Hasta que llegó el mes de octubre del año 2019, el movimiento popular interrumpió la gestión de gobierno (en los resultados finales fue sólo una discontinuidad), provocando una renuncia presidencial y un exilio, y no solamente eso, sino que meses después llegó la pandemia, en medio de la cual hubo nuevamente elecciones, y el voto popular repuso el sistema político populista.
En este rodaje del cada día, los bolivianos somos actores en el papel de protagónicos, o de antagónicos; escenas en vivo en el libreto de nuestras vidas propias, donde el ciudadano es lo que hace de él, y la sociedad es lo que hace de ella misma, sin fatalismo ni presunción de destino: somos producto de nosotros mismos: el periódico, la televisión y la radio relatan los hechos, algunos de ellos alarmantes, sobre los cuales comentamos con la gente, encontrando respuestas extremas como esta: “sí, hay corrupción, no nos gusta, pero es peor la otra, la neoliberal”, y sentenciosamente aclara que augurar no es desear, “aún tiene larga vida el proceso de cambio”.
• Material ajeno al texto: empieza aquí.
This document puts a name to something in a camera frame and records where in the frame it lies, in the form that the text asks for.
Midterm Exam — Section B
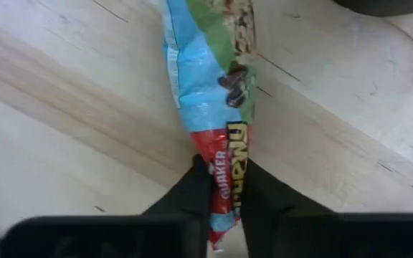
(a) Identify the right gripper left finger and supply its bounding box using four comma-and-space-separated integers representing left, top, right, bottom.
141, 153, 214, 258

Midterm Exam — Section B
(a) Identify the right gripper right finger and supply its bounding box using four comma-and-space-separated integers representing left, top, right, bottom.
240, 159, 338, 258

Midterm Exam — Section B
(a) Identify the black plastic plant pot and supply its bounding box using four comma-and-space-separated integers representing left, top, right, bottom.
331, 0, 413, 17

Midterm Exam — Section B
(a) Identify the blue red green granola bar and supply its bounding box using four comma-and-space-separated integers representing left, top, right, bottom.
161, 0, 258, 252

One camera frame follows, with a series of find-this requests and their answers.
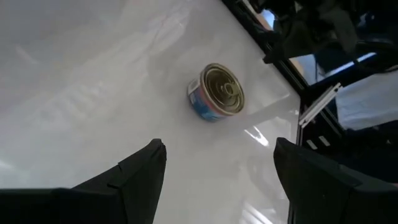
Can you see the Wild Planet salmon can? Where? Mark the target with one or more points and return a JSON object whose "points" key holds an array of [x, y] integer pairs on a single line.
{"points": [[224, 90]]}

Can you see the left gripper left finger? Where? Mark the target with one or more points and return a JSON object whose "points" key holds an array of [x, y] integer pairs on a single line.
{"points": [[124, 193]]}

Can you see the silver aluminium rail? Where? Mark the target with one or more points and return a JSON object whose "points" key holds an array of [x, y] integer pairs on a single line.
{"points": [[320, 104]]}

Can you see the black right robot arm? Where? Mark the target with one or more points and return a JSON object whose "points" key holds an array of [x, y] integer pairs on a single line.
{"points": [[311, 31]]}

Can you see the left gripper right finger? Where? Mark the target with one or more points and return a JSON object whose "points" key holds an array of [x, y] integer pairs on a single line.
{"points": [[320, 193]]}

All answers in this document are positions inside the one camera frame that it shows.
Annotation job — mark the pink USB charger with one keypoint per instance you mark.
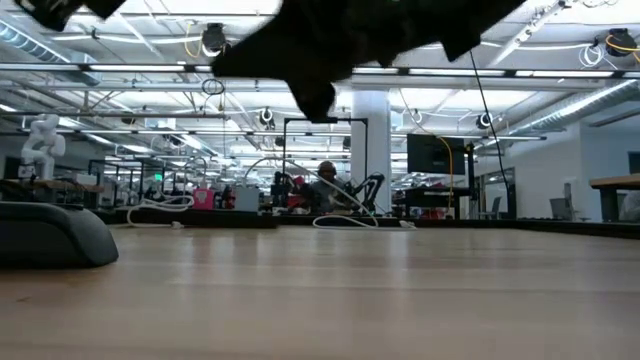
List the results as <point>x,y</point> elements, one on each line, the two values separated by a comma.
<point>203,199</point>

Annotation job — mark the light blue USB charger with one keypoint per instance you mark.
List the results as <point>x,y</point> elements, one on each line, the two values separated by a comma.
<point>247,199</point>

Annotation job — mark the black gantry frame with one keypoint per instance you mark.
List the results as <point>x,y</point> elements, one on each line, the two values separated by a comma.
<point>284,150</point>

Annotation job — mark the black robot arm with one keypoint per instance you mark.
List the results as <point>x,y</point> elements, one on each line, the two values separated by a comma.
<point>370,187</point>

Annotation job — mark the black wide power strip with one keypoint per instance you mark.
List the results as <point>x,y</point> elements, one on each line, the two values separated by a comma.
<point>225,218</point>

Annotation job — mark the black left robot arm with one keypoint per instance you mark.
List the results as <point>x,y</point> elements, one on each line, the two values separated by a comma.
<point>55,12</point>

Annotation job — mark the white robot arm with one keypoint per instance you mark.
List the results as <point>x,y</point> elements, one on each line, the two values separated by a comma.
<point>42,145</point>

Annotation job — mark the long fluorescent light strip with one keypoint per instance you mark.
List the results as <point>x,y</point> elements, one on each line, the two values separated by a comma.
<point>450,72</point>

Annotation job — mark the gray office chair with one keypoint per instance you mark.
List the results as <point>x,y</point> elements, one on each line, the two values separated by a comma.
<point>560,209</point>

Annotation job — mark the wooden table thick top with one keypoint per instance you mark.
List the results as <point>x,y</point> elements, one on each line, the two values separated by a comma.
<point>617,182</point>

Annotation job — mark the person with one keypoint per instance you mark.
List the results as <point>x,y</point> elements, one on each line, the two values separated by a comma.
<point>325,192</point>

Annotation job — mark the small black round reel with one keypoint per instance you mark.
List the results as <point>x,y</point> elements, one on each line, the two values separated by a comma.
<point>265,117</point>
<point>484,121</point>

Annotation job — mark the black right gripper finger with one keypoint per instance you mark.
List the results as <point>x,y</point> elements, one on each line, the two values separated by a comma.
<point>305,75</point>
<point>250,52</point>

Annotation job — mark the black monitor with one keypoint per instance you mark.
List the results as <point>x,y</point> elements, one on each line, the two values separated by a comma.
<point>432,155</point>

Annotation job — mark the wooden workbench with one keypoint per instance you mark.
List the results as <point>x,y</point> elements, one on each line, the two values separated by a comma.
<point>60,186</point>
Estas son reminiscencias (solamente acciones y no actores, todos sabemos de quiénes se trata); interpretar los hechos pasados, y explicar lo que en estos días inquietantes sucede, sabiendo por anticipado que es resultado de lo que fuimos, producto de nuestra identidad, y también de lo que no hacemos, cada uno debe saber el porqué.
Ellos, los del “proceso de cambio” cambian la fisonomía del discurso político; introducen elementos de animosidad emocional. Buscan humillar a la gente que no está de acuerdo con el liderazgo populista, diciéndole al pueblo que la oposición no es parte del juego democrático. Entonces, los populismos tienen como esencia aplastar la diversidad, con execrable conducta con diversos propósitos, entre ellos, desnaturalizar la democracia.